• TASK INSTRUCTIONS
Where the listing below has a line with "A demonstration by", write out exactly that line and every line after it, stopping after the line with "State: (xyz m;".

• RECORDS FOR THE TASK
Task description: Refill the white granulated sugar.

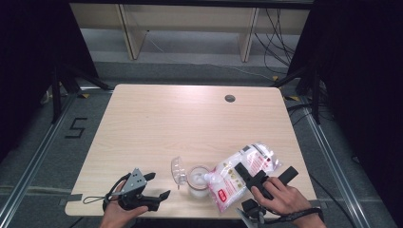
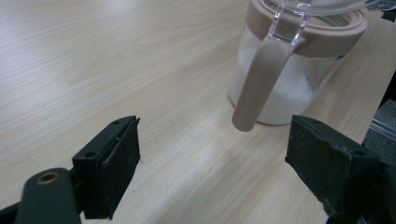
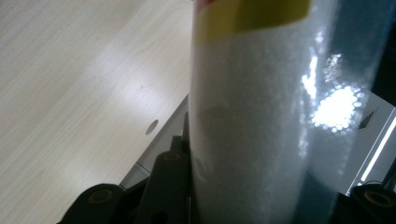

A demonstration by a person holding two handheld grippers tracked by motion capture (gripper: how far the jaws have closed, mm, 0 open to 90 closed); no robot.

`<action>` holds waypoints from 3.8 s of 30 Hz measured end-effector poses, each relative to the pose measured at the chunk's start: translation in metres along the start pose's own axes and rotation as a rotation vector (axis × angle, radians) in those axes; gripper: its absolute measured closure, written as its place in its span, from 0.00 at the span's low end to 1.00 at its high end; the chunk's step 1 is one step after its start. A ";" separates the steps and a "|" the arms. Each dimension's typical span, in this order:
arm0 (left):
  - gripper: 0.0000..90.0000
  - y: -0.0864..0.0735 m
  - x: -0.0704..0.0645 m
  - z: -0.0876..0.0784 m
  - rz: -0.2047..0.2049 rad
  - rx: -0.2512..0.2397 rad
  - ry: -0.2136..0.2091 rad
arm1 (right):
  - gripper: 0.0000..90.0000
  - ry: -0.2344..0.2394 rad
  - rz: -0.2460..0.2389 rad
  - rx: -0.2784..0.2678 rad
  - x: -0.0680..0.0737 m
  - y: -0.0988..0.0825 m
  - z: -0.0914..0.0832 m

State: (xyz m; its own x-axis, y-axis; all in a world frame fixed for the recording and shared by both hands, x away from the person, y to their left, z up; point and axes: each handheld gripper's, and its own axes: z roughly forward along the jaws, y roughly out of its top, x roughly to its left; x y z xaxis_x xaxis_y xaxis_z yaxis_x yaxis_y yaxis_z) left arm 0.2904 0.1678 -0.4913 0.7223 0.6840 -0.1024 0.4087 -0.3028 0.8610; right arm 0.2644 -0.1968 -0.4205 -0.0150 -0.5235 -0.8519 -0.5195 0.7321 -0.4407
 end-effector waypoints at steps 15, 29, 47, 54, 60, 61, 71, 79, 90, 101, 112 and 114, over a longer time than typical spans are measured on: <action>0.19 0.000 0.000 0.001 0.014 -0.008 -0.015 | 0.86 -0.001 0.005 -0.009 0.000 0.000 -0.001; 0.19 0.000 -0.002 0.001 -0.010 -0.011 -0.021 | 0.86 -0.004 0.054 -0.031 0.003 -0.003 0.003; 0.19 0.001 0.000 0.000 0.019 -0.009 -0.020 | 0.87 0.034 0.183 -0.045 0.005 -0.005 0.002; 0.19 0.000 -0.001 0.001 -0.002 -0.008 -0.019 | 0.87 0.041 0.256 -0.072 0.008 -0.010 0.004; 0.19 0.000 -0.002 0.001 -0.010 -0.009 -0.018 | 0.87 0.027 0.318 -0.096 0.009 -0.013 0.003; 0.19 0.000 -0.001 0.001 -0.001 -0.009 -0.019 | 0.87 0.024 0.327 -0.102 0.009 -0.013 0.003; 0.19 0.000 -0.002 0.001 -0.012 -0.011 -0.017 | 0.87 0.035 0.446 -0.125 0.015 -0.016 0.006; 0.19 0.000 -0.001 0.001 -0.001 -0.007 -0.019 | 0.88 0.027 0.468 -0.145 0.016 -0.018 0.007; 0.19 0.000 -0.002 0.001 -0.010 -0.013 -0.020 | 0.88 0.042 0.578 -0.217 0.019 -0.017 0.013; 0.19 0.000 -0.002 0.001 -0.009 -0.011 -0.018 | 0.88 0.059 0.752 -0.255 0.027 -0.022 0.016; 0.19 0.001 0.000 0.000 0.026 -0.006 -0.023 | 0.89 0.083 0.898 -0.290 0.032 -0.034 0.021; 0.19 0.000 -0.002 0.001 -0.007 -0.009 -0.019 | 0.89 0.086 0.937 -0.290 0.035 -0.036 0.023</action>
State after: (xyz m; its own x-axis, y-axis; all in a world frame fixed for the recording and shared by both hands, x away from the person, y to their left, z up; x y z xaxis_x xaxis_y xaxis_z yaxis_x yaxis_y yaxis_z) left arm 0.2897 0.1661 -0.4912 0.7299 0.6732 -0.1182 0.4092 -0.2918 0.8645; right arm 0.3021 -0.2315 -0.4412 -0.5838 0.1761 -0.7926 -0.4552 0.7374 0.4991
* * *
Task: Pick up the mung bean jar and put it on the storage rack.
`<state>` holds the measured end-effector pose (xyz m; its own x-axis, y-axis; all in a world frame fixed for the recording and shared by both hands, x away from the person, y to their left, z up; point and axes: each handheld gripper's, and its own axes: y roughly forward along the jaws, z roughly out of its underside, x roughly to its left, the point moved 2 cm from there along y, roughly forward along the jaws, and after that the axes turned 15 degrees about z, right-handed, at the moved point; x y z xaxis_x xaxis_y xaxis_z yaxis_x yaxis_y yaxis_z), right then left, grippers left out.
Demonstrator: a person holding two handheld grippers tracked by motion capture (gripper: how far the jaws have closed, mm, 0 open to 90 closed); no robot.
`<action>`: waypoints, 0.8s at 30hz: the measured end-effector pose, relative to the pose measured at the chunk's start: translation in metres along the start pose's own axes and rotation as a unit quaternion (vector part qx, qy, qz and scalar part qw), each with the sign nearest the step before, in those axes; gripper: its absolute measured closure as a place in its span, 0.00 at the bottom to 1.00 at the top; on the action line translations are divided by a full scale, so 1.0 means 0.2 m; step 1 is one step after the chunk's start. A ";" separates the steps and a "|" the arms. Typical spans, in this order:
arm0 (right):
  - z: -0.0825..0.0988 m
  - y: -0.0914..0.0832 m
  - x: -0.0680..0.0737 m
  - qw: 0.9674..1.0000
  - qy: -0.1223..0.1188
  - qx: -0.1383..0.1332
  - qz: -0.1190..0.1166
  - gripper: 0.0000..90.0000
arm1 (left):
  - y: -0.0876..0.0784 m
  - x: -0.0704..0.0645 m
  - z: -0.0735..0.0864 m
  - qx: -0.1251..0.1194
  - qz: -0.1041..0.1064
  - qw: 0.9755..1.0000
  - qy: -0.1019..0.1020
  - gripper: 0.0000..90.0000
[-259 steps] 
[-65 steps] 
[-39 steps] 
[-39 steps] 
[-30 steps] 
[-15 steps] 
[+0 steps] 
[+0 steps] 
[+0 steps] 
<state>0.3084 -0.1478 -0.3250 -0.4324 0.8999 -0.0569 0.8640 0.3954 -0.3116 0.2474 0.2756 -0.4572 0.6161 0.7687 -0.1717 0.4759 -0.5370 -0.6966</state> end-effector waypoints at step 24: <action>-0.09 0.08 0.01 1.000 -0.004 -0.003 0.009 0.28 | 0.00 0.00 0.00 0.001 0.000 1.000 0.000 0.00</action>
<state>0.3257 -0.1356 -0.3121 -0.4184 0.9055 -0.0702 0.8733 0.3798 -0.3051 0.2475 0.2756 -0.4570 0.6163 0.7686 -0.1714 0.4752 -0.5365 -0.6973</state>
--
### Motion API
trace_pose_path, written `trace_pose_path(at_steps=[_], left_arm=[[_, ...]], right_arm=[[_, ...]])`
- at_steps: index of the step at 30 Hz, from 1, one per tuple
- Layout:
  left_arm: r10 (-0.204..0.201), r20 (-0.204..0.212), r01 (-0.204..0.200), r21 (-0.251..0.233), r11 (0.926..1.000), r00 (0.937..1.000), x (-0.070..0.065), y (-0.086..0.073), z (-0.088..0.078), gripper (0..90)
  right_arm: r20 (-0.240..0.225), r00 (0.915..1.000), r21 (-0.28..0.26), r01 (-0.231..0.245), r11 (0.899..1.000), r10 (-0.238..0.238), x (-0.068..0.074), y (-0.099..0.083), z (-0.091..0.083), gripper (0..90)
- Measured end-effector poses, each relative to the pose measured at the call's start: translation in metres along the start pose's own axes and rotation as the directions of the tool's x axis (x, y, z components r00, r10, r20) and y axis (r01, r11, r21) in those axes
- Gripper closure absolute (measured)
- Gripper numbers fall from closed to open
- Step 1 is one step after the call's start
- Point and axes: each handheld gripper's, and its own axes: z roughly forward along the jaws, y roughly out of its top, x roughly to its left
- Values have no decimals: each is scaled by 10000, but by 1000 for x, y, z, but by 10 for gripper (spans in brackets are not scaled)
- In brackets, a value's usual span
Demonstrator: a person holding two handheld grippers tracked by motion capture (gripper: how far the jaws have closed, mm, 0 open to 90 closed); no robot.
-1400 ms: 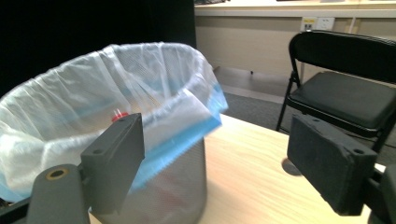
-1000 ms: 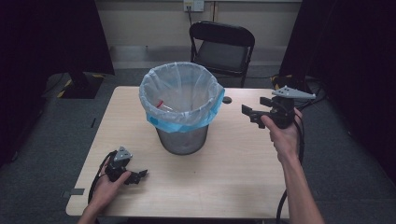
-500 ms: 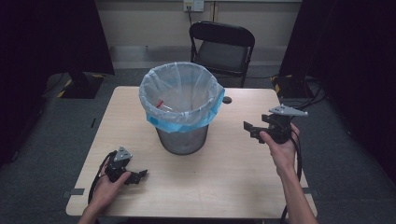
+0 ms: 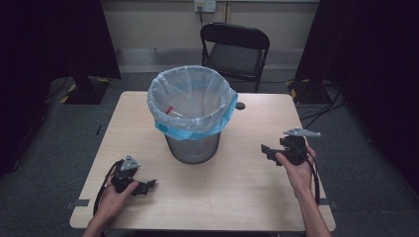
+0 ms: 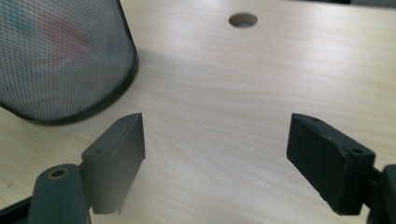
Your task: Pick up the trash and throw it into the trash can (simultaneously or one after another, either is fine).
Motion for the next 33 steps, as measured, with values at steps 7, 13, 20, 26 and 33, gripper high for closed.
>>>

• ANSWER BOX
A demonstration by a person holding two handheld grippers tracked by motion capture (gripper: how far the jaws have closed, mm, 0 open to 90 closed); no robot.

`<action>` holds waypoints from 3.8 s of 30 Hz measured end-effector poses, each relative to the pose measured at the chunk's start: translation in metres along the start pose's own axes and rotation as a rotation vector (axis × angle, radians) in those axes; gripper: its absolute measured closure, written as its place in its span, from 0.00 at the span's low end to 1.00 at its high end; the chunk's step 1 is one step after its start. A ";" separates the steps and a "|" the arms. Each dimension's typical span, in this order:
arm0 (left):
  - gripper: 0.0000..90.0000
  - y: -0.0864..0.0735 m
  - x: -0.0704..0.0645 m
  - z: -0.0876..0.0784 m
  - rz: -0.2047..0.2049 rad
  - rx: -0.2512..0.2397 rad
  - ry: -0.2136..0.2091 rad
arm1 (right):
  - gripper: 0.0000..90.0000
  - ry: -0.2344..0.2394 rad
  - rz: -0.2460..0.2389 rad
  - rx: -0.2784..0.2678 rad
  - x: -0.0680..0.0737 m
  - y: -0.0988..0.0825 m
  - z: -0.0914..0.0832 m

State: (xyz m; its own x-axis, y-axis; all in a world frame fixed for the recording and shared by both hands, x away from the person, y to their left, z up; point and axes: each handheld gripper's, and its own axes: z roughly forward along the jaws, y roughly out of its top, x roughly to its left; x y z xaxis_x xaxis_y xaxis_z yaxis_x yaxis_y yaxis_z) left arm 0.2904 0.1678 -0.4913 0.7223 0.6840 -0.1024 0.4087 -0.3028 0.8610; right arm 0.2644 -0.1968 -0.4205 -0.0150 -0.5235 -0.8519 -0.5195 0.7321 -0.4407

No more output is expected for this exercise.